The programs below are intended for developers and probably won't
be very useful to you if your goal is to put ODP data on your
website. If you're looking for a complete solution for using ODP
data on your website, I recommend having a look at the
minimoz
package written by Andreas Steinmetz. Minimoz parses ODP data,
stores it in an SQL database, and generates an ODP-like
template-based website using the data. It's written in C and is
Free Software licensed under the GNU GPL. Another option is
phpODPWorld.
It's written in PHP, licensed under the GNU GPL. It can display
selected categories or all of ODP using any SQL database supported
by the PHP Pear module.
In addition to the software on this page, I also try to maintain
a listing of UTF-8 and XML
errors in the currently available ODP data dump. You can often find
news updates related to ODP/dmoz data dump issues at the ODP Weblog
dumpcheck
dumpcheck is a C program that will scan the UTF-8 encoded XML data
dump files exported by ODP and report the location of invalid UTF-8
sequences, illegal XML characters, illegal Unicode characters, and XML
well-formedness errors. This helps ODP staff to find and correct
problems in the data dump generation scripts. The line number, byte
offset, approximate ODP category ID, and hex values of offending XML
and UTF-8 characters are reported. The line number of XML
well-formedness errors is reported (thanks to
libxml2!). While this program is
intended to assist with debugging of the ODP
data dumps it may be useful for other tasks as well.
dumpcheck-1.11.tar.gz [17Kb]
odp2db
odp2db is a collection of Perl programs that can be used
to parse the ODP data dumps and insert the data into an SQL database.

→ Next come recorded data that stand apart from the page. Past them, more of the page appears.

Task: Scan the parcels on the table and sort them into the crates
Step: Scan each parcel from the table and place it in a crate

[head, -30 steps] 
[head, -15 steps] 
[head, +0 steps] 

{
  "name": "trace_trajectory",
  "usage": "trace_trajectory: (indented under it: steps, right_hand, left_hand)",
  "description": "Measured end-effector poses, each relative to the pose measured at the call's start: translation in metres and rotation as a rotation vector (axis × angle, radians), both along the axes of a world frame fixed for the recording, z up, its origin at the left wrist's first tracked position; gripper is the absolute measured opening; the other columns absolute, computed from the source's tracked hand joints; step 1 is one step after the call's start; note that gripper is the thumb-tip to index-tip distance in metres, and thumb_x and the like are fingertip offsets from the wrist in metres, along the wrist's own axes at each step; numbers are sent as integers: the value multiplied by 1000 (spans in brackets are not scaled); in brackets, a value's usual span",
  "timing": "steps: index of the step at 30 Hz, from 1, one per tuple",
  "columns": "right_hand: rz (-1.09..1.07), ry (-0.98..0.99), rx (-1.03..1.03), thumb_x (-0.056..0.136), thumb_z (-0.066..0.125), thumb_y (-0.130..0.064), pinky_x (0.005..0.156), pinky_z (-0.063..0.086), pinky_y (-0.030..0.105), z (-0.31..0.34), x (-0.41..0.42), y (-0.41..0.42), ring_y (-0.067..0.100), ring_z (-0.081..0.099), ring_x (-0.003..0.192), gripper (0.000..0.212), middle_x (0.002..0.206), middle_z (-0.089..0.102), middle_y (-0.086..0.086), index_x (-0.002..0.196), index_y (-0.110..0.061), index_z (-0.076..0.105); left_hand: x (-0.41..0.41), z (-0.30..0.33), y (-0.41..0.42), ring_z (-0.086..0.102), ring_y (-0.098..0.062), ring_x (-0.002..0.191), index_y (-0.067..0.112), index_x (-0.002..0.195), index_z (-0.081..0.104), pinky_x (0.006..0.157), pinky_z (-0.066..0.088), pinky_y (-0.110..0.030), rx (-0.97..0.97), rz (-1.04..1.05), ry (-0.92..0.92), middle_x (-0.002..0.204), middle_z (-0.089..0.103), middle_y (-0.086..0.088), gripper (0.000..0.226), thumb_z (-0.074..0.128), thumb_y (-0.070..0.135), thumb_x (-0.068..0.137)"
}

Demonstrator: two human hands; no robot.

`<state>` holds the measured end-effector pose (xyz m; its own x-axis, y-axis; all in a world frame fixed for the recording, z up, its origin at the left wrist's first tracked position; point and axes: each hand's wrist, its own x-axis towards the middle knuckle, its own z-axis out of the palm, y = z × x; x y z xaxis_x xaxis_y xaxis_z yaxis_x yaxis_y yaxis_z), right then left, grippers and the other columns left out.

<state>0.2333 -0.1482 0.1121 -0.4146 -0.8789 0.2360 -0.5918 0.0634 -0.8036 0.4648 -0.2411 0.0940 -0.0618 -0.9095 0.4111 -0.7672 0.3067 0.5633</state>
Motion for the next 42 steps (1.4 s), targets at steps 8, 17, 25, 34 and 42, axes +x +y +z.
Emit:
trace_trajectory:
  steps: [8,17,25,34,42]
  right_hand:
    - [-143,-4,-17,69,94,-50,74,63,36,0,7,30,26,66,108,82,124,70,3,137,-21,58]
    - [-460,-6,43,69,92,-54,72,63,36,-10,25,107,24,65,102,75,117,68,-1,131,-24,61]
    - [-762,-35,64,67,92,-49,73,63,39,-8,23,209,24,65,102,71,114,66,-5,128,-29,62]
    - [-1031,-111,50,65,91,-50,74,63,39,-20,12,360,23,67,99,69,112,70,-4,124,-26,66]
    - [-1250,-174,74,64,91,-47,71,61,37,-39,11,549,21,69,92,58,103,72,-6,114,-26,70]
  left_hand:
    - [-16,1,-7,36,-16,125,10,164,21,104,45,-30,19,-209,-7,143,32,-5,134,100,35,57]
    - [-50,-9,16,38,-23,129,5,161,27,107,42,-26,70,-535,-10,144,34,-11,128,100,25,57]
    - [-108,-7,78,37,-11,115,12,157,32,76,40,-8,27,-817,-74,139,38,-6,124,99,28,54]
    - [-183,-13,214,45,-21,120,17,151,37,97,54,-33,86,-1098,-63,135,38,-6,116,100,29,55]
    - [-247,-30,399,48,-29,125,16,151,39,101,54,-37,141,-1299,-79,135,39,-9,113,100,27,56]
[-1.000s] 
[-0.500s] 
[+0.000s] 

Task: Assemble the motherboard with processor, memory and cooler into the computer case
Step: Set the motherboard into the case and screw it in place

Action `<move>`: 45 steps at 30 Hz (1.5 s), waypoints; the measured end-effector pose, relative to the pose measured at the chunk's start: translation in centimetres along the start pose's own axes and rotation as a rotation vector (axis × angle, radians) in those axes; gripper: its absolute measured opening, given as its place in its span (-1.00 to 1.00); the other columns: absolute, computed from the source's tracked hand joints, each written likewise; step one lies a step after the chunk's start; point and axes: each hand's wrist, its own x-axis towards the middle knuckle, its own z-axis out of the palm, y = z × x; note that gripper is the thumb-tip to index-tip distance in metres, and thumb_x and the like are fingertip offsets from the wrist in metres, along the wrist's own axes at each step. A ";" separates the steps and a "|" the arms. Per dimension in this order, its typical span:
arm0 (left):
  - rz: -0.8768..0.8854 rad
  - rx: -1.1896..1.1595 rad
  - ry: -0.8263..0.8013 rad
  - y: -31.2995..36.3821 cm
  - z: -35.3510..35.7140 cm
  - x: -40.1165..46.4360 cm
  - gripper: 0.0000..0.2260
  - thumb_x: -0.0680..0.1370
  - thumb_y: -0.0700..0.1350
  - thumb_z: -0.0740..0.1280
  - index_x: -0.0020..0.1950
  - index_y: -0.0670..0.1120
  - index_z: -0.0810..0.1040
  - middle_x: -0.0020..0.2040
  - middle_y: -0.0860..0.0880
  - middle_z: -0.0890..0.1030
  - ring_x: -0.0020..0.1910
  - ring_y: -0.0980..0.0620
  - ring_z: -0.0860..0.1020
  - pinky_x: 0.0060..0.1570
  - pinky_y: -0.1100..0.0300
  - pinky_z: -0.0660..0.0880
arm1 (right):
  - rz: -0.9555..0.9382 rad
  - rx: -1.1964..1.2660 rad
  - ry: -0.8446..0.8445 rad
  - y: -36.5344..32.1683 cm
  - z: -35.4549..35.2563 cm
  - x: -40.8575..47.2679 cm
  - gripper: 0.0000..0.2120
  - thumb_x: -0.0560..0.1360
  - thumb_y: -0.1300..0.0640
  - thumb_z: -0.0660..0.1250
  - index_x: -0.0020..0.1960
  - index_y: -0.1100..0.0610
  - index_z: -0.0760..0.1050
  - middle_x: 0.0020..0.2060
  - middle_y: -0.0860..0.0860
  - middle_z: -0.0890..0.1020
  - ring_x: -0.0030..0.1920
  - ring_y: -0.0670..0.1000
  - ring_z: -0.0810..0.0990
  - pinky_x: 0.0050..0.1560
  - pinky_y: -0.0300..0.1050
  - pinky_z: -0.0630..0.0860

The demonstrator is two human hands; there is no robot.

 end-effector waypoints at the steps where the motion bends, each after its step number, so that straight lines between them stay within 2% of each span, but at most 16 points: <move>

Both the structure.rdf.u8 and content.rdf.u8 files are parsed. A
minimal table structure is included that is suitable for loading the
database but probably not useful for any real work. The
XML::Parse
and DBI
Perl modules are required. I developed this for use with PostgreSQL
but have tried to stick with standard ANSI SQL as much as possible
so it should work with MySQL and anything else supported by DBI with
only very minimal changes.
odp2db-1.2.tar.gz [17Kb]
License: All software on this page is
Free Software
licensed under the
GNU GPL.
|